Под крыльями — ночь - [93]

Шрифт
Интервал

Сзади послышался лай собак, и он ускорил бег. Собаки всё ближе, слышны крики людей. Погоня! Больше всего Евгений боялся быть затравленным собаками. Уж лучше смерть от пули.

Опасность приближалась. На небольшой высоте над головой пролетал самолет. Звук его моторов заглушал лай собак. Далеко ли? Но тут — непредвиденное: самолет сбросил единственную бомбу (может быть, она у него зависла), бомба разорвалась позади беглеца и, странно, — лай собак и крики вожатых прекратились. Для большей безопасности он продолжал бежать. Только бы не догнали…

Путь ему пересекала шоссейная дорога. Гончаров залег в кустах, отдышался и стал осматриваться.

По дороге изредка проезжали автомашины. Прямо над головой взлетали самолеты — где-то рядом аэродром. По ту сторону шоссе — чистое поле. Начинается рассвет. Гончаров решил передневать в молодом ельнике у шоссе, так как другого укрытия поблизости не было.

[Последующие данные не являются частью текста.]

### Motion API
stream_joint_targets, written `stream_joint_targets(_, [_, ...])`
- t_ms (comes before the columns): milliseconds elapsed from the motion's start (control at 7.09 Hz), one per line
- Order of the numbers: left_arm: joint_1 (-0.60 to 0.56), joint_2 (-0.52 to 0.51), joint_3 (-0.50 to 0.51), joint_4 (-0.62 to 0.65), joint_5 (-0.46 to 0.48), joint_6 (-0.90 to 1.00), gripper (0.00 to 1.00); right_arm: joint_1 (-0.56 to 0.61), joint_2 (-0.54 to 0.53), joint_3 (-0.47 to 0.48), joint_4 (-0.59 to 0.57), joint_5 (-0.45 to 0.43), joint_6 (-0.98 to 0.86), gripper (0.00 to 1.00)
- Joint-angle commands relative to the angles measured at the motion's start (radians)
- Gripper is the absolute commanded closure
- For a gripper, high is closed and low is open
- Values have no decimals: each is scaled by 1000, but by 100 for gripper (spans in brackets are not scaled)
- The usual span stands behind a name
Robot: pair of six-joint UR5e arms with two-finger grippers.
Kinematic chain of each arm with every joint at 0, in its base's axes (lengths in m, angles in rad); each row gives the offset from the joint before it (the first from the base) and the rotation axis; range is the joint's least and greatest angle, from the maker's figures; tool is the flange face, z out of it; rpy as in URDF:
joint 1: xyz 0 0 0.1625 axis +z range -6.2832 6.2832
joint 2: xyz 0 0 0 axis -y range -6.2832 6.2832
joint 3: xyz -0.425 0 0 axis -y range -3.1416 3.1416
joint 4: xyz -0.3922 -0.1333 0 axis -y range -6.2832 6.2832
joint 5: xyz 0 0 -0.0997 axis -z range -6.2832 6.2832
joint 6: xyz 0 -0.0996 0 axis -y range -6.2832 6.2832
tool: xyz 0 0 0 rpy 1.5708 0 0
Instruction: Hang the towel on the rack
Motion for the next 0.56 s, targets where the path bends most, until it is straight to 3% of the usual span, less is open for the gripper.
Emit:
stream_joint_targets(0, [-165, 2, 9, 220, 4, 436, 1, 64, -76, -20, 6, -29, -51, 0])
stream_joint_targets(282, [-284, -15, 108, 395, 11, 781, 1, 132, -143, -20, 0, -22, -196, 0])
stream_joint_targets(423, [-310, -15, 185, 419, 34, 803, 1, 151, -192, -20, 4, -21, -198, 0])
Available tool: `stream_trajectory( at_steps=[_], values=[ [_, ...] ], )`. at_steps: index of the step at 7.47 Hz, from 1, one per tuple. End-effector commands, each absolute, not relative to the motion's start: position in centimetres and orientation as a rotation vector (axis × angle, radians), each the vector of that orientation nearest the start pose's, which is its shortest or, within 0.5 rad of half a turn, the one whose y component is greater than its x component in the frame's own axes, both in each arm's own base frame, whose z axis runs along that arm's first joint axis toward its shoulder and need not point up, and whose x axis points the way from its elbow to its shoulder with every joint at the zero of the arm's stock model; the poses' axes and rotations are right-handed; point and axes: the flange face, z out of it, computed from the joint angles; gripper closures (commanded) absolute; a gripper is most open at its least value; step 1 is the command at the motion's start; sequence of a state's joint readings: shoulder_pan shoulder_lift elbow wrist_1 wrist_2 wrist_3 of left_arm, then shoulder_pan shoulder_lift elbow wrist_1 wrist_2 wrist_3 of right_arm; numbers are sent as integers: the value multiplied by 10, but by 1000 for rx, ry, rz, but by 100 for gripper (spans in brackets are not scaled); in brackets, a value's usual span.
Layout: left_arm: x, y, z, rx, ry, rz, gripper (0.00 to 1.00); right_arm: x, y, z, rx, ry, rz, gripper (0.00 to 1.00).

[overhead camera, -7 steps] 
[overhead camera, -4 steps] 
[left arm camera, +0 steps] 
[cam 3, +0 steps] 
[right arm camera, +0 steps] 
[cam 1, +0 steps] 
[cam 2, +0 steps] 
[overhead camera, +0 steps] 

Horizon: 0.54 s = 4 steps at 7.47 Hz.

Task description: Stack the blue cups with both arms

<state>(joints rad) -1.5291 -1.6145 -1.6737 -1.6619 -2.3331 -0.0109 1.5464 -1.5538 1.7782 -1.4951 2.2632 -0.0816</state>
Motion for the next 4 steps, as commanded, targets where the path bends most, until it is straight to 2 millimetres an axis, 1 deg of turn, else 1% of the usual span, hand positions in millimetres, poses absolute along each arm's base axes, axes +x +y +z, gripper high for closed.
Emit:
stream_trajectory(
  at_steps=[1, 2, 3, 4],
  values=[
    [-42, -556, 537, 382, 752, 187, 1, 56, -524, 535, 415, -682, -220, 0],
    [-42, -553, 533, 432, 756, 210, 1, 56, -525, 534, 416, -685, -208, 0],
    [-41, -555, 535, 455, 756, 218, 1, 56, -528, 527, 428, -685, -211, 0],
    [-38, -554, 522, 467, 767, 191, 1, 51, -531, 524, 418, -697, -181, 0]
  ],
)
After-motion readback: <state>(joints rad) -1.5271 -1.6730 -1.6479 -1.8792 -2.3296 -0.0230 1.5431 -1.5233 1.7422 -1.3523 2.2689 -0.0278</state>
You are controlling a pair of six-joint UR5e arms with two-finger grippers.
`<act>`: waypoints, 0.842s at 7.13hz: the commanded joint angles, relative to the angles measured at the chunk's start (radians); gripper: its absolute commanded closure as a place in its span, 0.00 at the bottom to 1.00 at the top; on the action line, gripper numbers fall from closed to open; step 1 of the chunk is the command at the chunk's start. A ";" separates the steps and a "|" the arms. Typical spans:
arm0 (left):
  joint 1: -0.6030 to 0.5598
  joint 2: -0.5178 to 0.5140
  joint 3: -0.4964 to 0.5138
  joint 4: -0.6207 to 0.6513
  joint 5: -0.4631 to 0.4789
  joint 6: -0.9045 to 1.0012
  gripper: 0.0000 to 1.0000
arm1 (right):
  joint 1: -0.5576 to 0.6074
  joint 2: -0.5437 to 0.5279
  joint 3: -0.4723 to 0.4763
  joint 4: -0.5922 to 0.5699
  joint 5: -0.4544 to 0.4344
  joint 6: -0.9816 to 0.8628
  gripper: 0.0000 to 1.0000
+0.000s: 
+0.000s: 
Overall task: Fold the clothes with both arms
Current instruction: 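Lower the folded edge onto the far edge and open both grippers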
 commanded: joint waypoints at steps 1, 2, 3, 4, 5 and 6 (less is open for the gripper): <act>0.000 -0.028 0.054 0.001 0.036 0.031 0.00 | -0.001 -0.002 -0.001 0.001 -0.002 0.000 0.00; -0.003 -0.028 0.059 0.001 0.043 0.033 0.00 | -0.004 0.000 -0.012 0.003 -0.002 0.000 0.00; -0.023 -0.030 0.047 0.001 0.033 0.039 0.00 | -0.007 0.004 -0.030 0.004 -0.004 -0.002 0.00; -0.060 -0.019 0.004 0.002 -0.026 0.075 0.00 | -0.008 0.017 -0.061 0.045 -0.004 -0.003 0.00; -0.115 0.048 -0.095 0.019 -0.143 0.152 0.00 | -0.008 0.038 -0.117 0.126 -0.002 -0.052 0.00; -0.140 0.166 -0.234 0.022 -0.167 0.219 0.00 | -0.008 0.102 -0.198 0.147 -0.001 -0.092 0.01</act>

Куртку и брюки он вывернул наизнанку искусственным мехом наверх — под цвет весенней почвы. Осмотрел оружие. Оказалось, что пистолет без обоймы, она потерялась. Вставил запасную, поставил пистолет на боевой взвод и замаскировался.

Обожженное лицо болело всё сильней. Кожа покрылась волдырями. Чувствовал, что поднялась температура. Но ни разу не застонал. Лежал, осматривался.

Совсем рядышком находилась зенитная батарея, около орудий возились немцы. С наступлением утра движение по шоссе стало более интенсивным. Автомашины двигались в сторону Берлина.

К вечеру летчика начало лихорадить, хотелось пить. Лицо еще больше распухло. Едва стемнело, Гончаров подполз к обочине и, улучив момент, пересек дорогу. Долго полз по пахоте, затем поднялся и побежал.

Четверо суток пробирался Гончаров к линии фронта. Ночью шел, а с наступлением рассвета выискивал укрытие и ждал темноты. Местами он шел в полный рост, местами пригнувшись. Делал короткие перебежки, а затем залегал, прислушивался. Иногда двигался ползком, стараясь быть незамеченным.

Какую силу воли, какое мужество нужно иметь, чтобы в таких нечеловеческих условиях так упорно стремиться к своим! За эти четверо суток во рту у него не было ни крохи, ни росинки. Впрочем, есть он всё равно не мог бы: распухший от ожогов рот не раскрывался.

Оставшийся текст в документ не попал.